Segment Start: Materials provided

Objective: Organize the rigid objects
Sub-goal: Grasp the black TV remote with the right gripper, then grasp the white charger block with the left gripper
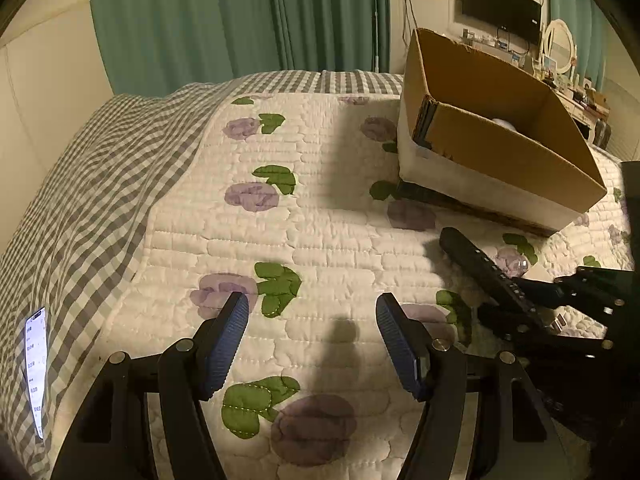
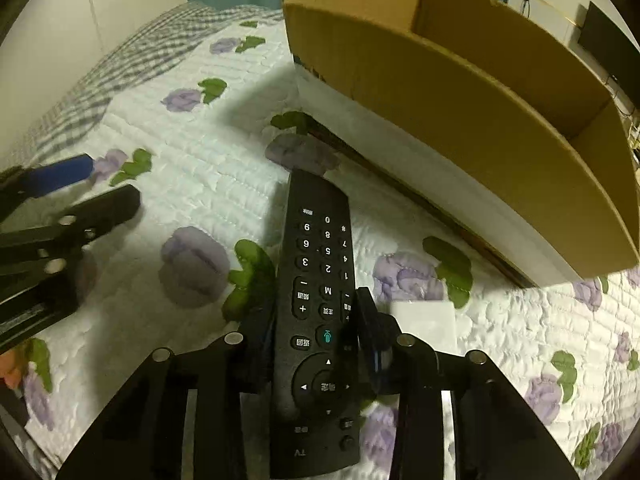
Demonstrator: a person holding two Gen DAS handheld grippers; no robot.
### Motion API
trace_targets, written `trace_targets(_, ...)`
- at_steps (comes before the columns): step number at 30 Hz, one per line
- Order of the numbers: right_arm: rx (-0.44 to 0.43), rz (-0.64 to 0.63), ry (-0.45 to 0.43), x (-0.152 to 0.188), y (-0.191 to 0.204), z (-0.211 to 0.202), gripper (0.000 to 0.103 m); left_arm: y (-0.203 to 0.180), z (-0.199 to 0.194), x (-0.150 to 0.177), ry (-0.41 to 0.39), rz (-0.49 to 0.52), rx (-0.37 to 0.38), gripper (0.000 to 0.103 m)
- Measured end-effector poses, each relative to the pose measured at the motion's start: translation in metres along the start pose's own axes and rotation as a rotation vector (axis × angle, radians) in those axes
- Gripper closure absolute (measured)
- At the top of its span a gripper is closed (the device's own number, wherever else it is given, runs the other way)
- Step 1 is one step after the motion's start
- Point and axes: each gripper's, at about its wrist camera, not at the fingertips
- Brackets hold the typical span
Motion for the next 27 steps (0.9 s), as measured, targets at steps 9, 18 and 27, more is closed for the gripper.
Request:
trace_targets(9,0.023,0.031,-0.079,0.012,-0.026,-0.066,0.083,-0.022,-0.021,-0.002,-0.012,0.023,0.034,0.034)
trace_targets(18,0.085,0.160,-0.112,0.061,-0.078,-0.106,0.083,-0.080,-0.029,0.008,0.021,0.064,0.118,0.034)
trace_targets(27,0.084,0.265,-0.123,0.088,-0.114,-0.100,0.083,-0.143,-0.008,0.023,0.093,0.135,0.172,0.034)
Point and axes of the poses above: each gripper's, at about its wrist camera, not at the fingertips, and z roughly the way its jaws point, y to its left, x to its underside, and after that the axes turned 12 degrees about -z, right-handed
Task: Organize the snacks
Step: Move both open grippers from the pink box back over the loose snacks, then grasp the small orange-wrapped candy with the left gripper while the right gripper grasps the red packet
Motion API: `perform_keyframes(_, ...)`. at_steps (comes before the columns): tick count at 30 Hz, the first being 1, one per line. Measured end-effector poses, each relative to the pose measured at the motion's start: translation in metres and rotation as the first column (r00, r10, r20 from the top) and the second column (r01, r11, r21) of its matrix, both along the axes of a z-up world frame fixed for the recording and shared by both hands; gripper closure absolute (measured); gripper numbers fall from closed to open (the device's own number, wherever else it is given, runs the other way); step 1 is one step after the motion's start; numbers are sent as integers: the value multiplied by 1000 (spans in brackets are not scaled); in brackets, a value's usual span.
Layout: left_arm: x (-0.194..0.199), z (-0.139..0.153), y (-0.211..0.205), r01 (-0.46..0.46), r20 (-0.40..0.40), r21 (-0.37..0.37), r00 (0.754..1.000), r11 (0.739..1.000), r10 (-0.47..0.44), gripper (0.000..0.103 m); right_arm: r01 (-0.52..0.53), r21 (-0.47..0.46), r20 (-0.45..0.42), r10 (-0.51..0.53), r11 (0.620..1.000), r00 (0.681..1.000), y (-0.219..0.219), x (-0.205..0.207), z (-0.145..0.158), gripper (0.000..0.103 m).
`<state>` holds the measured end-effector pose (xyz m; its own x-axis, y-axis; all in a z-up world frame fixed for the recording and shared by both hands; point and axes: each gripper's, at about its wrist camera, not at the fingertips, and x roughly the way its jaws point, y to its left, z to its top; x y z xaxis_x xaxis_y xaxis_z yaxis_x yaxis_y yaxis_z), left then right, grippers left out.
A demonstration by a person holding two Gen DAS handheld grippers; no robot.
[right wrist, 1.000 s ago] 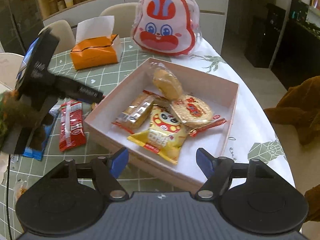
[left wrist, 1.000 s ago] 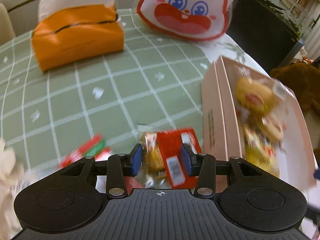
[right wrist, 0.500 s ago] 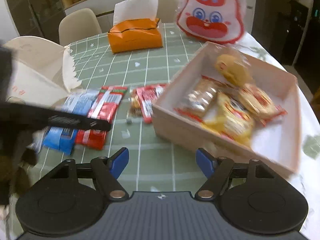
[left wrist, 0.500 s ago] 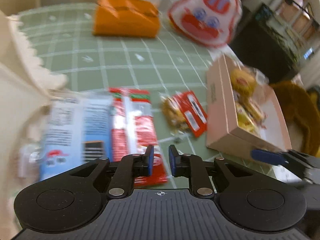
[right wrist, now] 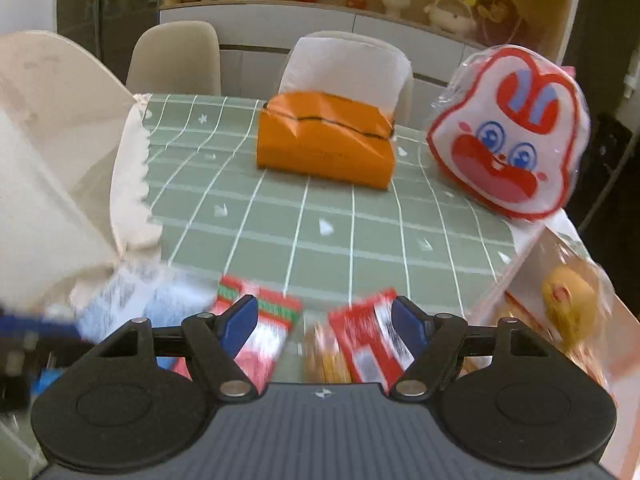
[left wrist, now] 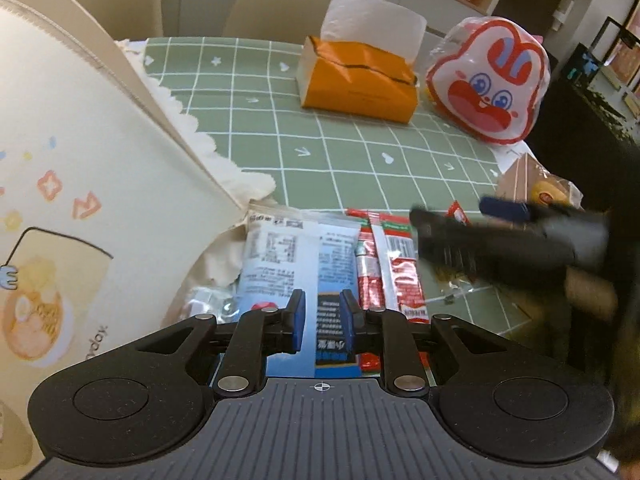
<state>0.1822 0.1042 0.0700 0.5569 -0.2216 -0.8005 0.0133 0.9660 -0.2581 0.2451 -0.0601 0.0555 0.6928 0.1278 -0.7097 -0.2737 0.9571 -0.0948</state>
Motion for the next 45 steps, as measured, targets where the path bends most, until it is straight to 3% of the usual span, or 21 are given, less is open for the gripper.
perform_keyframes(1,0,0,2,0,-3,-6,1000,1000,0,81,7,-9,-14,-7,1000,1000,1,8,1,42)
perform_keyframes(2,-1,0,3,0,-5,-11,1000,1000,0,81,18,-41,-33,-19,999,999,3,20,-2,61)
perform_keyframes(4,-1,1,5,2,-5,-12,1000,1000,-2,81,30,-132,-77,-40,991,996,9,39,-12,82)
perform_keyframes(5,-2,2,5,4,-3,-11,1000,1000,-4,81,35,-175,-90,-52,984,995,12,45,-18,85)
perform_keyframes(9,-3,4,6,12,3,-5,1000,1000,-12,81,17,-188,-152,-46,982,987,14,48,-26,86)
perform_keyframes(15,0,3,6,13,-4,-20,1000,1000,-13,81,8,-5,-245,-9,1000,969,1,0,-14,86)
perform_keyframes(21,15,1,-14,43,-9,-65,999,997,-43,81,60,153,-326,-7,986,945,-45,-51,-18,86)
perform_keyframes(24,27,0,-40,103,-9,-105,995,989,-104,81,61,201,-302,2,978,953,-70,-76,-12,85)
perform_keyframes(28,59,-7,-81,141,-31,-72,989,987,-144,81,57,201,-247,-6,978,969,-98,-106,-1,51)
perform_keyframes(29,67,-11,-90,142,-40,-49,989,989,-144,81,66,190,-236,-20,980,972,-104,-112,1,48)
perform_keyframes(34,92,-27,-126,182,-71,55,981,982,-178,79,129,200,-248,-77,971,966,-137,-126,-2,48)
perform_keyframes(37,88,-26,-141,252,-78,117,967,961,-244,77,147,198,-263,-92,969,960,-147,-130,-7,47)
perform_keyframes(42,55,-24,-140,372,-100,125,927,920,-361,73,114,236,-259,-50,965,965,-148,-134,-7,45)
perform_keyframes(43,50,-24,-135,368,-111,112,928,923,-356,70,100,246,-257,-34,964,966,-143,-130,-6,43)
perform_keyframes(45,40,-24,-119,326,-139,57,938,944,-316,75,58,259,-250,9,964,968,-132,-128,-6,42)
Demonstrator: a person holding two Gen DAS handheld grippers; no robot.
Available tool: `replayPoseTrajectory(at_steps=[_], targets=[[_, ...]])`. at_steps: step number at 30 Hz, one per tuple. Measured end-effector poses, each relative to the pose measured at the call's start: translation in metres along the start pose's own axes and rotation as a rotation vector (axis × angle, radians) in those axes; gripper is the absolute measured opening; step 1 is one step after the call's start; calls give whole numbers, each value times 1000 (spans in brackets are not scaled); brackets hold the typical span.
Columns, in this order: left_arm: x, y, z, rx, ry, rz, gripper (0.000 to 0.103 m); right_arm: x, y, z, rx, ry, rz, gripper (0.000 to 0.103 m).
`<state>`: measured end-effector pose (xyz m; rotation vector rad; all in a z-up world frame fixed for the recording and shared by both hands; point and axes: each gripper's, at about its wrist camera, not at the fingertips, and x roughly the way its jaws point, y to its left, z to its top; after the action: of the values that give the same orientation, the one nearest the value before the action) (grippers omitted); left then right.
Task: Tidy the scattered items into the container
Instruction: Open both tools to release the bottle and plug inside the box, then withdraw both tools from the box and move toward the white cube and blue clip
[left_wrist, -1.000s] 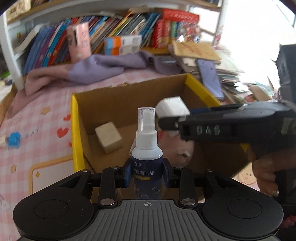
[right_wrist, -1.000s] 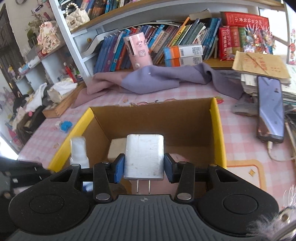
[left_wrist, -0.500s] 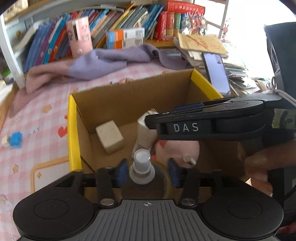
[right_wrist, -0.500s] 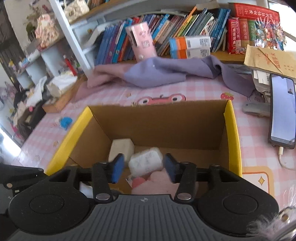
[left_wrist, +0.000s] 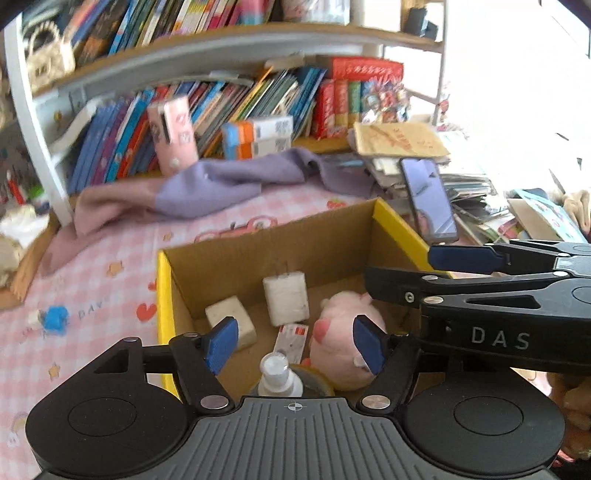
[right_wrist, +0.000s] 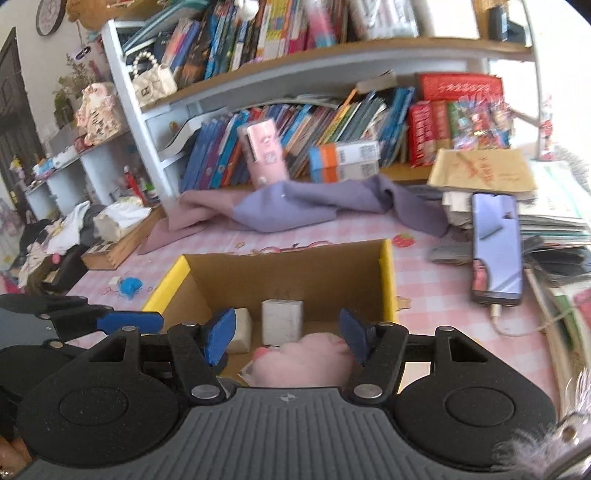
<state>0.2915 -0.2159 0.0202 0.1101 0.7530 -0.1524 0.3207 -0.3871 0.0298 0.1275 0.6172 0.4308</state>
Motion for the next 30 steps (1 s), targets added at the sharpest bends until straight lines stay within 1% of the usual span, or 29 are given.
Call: replayPoseTrajectory(at_steps=[2,4,11,13,15,21,24,28,30], targets=[[-5,-4,-1,12,-22,-5,71,-10,0,-3,5,-21,-16,63],[-9,-6,-3,13,-35,-9,73,-18,1,-6,3,-39,-29,63],[-21,-5,-14,-20,-51,-15,77,-39,10,-16,-9,-65,-61,63],[-25,-3,-17,-35,-60,-12,81,-45,11,-18,-8,-75,-69,63],[-30,-1,-21,-49,-71,-11,83,-52,12,-21,-1,-85,-78,63],[-41,2,-35,-51,-95,-39,83,-66,14,-35,20,-91,-126,64],[-48,10,-39,-66,-114,-51,83,-71,18,-40,30,-88,-149,64],[-60,25,-46,-81,-157,-63,83,-79,32,-46,6,-102,-199,64],[-67,34,-51,-94,-172,-78,83,-84,40,-51,-19,-104,-221,67]])
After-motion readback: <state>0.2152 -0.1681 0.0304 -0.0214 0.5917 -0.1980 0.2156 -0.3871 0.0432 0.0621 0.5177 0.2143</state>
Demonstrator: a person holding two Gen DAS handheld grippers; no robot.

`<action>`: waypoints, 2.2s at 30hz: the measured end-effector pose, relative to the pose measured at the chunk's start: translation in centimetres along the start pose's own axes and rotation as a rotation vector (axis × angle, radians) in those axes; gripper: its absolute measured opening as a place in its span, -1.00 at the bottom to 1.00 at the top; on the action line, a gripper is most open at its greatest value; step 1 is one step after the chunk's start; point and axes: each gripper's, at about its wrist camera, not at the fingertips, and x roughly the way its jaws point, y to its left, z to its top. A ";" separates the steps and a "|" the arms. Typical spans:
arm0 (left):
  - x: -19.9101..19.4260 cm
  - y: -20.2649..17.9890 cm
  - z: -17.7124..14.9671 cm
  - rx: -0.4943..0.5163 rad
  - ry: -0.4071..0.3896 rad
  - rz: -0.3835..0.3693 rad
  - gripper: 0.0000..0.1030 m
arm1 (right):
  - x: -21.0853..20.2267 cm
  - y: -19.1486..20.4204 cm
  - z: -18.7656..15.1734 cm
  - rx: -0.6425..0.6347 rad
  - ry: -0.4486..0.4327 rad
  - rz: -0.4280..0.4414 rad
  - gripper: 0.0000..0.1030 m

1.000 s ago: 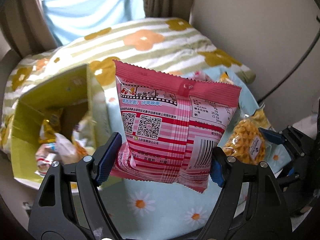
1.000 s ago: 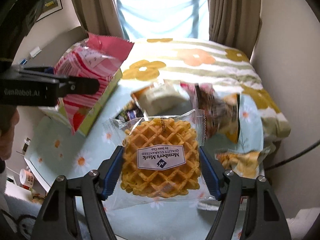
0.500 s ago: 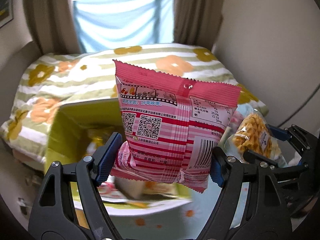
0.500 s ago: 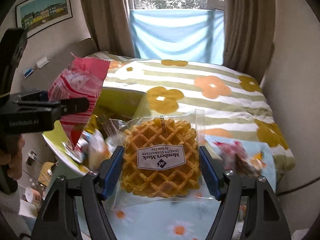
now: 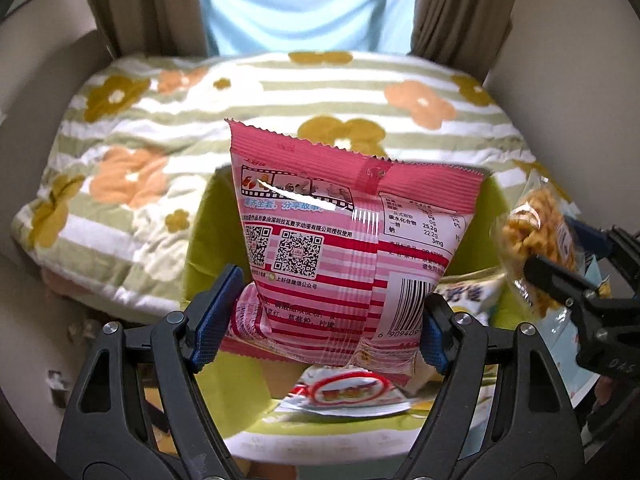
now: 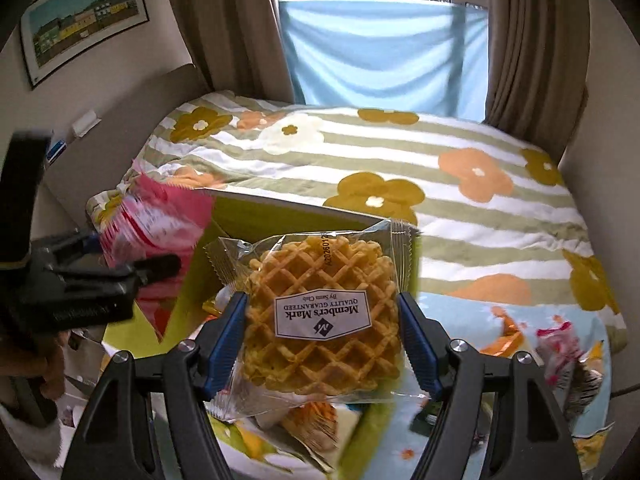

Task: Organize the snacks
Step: 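Carry the pink packet and waffle over the yellow box and release both inside, then move both grippers back over the remaining snacks on the cloth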

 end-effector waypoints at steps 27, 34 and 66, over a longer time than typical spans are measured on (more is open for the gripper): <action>2.2 0.9 -2.8 -0.007 0.045 0.076 1.00 | 5.3 0.2 1.0 0.051 0.121 -0.010 0.71; 1.7 0.4 -3.6 0.008 0.036 0.063 1.00 | 4.5 1.1 -0.3 -0.011 0.078 -0.033 0.99; -3.4 -10.6 -3.1 0.144 -0.085 -0.098 1.00 | -7.1 -4.7 -3.0 0.091 -0.058 -0.150 0.99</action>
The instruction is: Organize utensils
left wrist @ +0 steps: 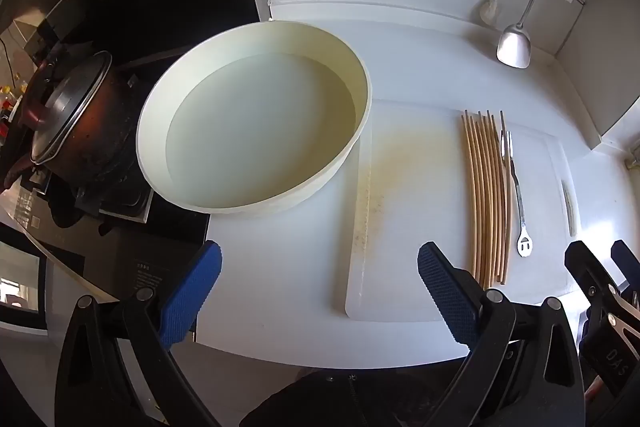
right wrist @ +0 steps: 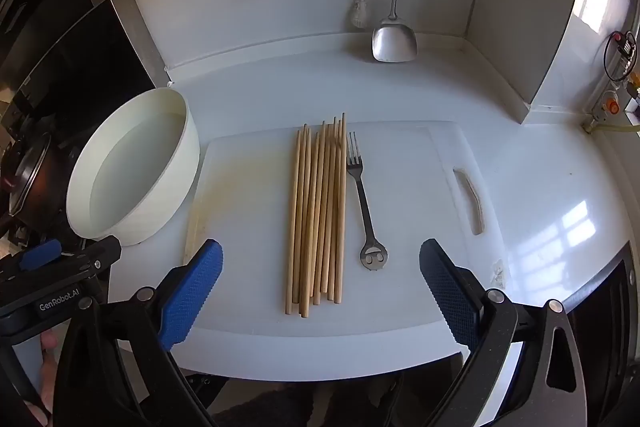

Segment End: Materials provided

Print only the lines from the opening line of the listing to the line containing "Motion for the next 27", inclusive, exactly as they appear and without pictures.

**Answer below**
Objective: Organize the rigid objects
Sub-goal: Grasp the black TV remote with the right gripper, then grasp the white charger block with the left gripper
Demonstrator: a person holding two Gen DAS handheld grippers; no robot.
### Motion API
trace_targets, written `trace_targets(_, ...)`
- at_steps (comes before the columns): step number at 30 Hz, one per line
- Order of the numbers: right_arm: rx (-0.44 to 0.43), rz (-0.64 to 0.63), ry (-0.45 to 0.43), x (-0.152 to 0.188), y (-0.191 to 0.204), z (-0.211 to 0.202), gripper (0.000 to 0.103 m); left_arm: y (-0.203 to 0.180), z (-0.199 to 0.194), x (-0.150 to 0.177), ry (-0.41 to 0.39), rz (-0.49 to 0.52), rx (-0.37 to 0.38), gripper (0.000 to 0.103 m)
- Measured end-effector poses, each relative to the pose measured at the motion's start: translation in metres along the start pose's own axes and rotation as a rotation vector (axis × angle, radians) in those axes
- Gripper closure absolute (measured)
- At the top of its span a gripper is closed (the device's own number, wherever else it is given, runs the other way)
- Step 1 is one step after the motion's start
- Point and axes: each gripper's, at about its wrist camera, not at the fingertips
- Brackets hold the typical span
Motion for the next 27 steps (0.9 s), as measured, targets at steps 9, 18 and 27, more is closed for the gripper.

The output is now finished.